El pecado como enfermedad
Jesús viene a curar a los hombres del pecado, que adopta formas diversas e indisimuladas en el transcurso de la historia. Él ofrece la gracia que vence al pecado y a su dolorosa consecuencia: la muerte. Los milagros relatados por los Evangelios son signos de la curación principal. Lo dejó claro Jesús cuando perdonó los pecados del paralítico; por ello fue calificado de blasfemo: “¿Qué es más fácil decir: ‘Tus pecados te son perdonados’ o ‘Levántate y anda`? Para que ustedes sepan que el Hijo del hombre tiene sobre la tierra el poder de perdonar los pecados -dijo al paralítico– levántate, toma tu camilla y vete a tu casa” (Mateo 9, 5-7).
La Iglesia, en cumplimiento del mandato de su Señor, se empeña en despertar la conciencia de la perversión del pecado. Su intención no es desalentar a las personas que ya sufren el dolor intenso de sus propios errores.

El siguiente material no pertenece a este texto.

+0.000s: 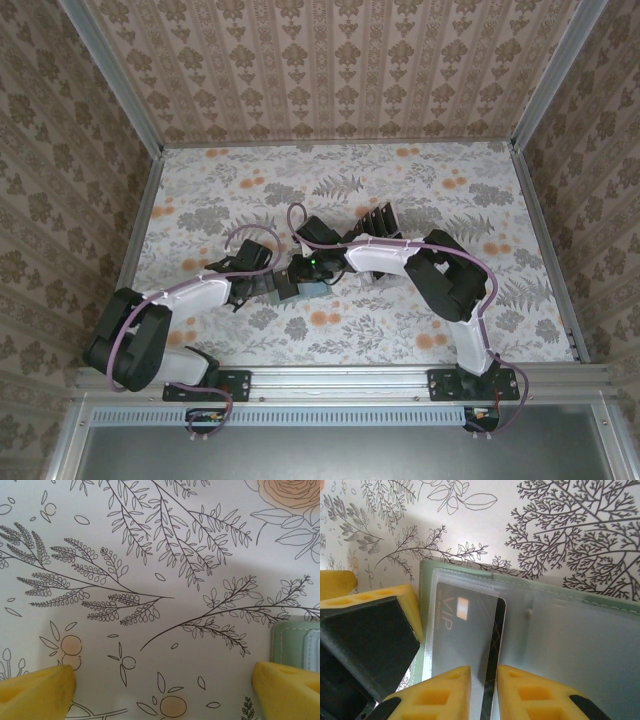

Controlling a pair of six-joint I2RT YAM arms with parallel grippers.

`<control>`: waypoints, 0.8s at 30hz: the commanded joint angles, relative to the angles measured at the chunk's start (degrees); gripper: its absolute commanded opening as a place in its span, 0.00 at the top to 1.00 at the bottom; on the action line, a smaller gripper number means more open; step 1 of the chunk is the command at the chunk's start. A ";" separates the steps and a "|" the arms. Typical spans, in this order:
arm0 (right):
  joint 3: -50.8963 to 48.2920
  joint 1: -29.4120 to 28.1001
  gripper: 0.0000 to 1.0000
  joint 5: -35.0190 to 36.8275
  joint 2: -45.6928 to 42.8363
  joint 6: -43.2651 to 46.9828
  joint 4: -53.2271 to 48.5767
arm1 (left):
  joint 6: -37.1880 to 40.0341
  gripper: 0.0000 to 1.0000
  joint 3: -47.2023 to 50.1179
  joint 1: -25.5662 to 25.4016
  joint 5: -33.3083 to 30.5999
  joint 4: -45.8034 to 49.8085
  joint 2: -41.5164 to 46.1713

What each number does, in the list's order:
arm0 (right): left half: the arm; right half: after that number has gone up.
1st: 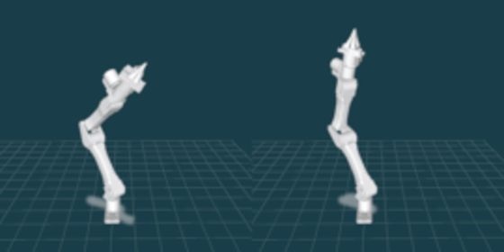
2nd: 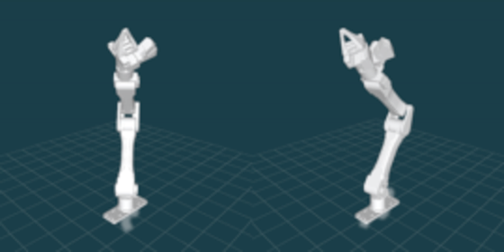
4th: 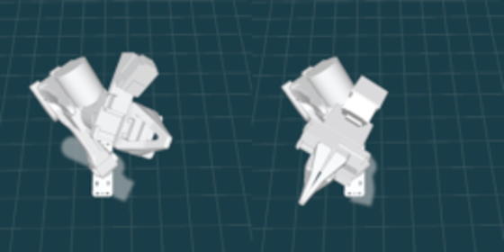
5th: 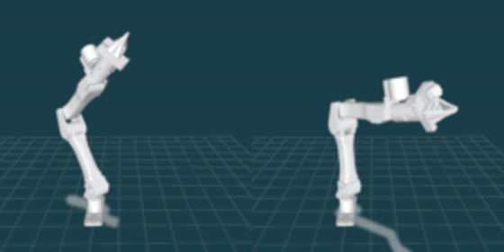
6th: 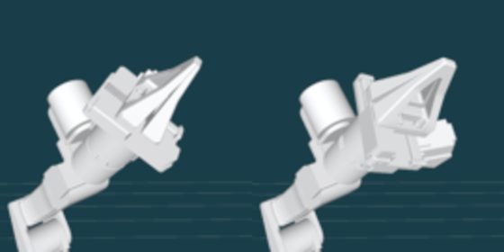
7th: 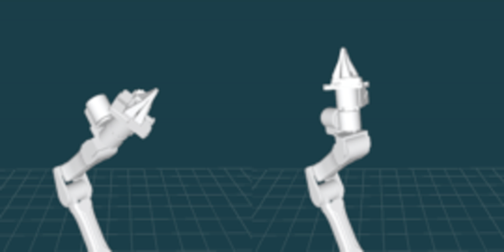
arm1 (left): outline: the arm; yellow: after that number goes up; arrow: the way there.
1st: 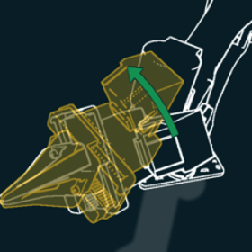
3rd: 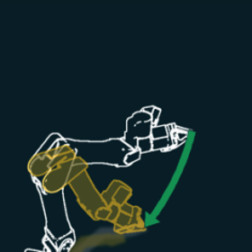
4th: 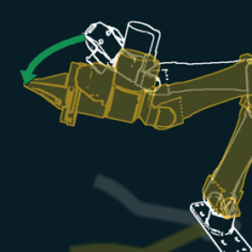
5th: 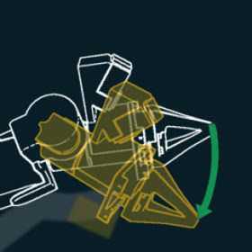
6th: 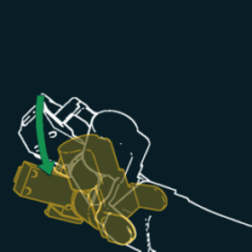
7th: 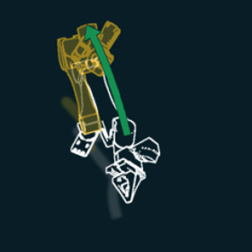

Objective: Put the credit cards into the card holder
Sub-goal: Insert the credit card into the card slot.

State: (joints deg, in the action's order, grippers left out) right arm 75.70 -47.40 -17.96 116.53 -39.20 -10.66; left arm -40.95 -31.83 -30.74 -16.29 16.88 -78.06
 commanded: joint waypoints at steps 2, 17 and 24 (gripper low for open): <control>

Menos aún disimularlos en una especie de relativismo para el que todo vale. Adormecer las conciencias o distorsionarlas no es el recto sendero que lleve a la paz. Jesús es muy severo con quienes viven en la hipocresía y mucho más con quienes la promueven.
Recuperar la conciencia del pecado
¿Quiénes son los mejores exponentes de esta verdad? Quienes aceptan la gracia de Dios en sus vidas y tienen la humildad de reconocer sus errores morales con el nombre que puedan darles. Reconocer el pecado conduce al perdón del mismo.
Cuando el enfermo reconoce su enfermedad, y el adicto su adicción, inician el camino al restablecimiento real de la salud afectada. La Magdalena y la mujer sorprendida en adulterio, mencionadas en el Evangelio, se abren paso, desde sus lágrimas y humillación, a la auténtica conversión y a la santidad. El Cielo está lleno de pecadores convertidos. Aun los más inocentes experimentaron su débil condición humana y la necesidad de transitar el estrecho sendero de la conversión, hasta el perdón y la santidad.
Quizás hemos olvidado el verdadero propósito de la Encarnación, expresado como amarga respuesta a algunos comensales de Mateo: “No son los sanos los que tienen necesidad del médico, sino los enfermos. Vayan y aprendan qué significa: Yo quiero misericordia y no sacrificios. Porque yo no he venido a llamar a los justos, sino a los pecadores” (Mateo 9, 12-13).
Llamado urgente a la conversión
La evangelización no constituye la divulgación de una ideología destinada a reemplazar sistemas políticos. Es un llamado a la conversión para ser parte del Reino anunciado como próximo por Jesús: “A partir de ese momento, Jesús comenzó a proclamar: ‘Conviértanse, porque el Reino de los Cielos está cerca’” (Mateo 4,17). Cristo insiste en que los hombres cambien -“se conviertan”- e inicien una vida que se adecue al Reino que Él establece, como nuevo destino y comportamiento, para regir sus historias personales y sociales.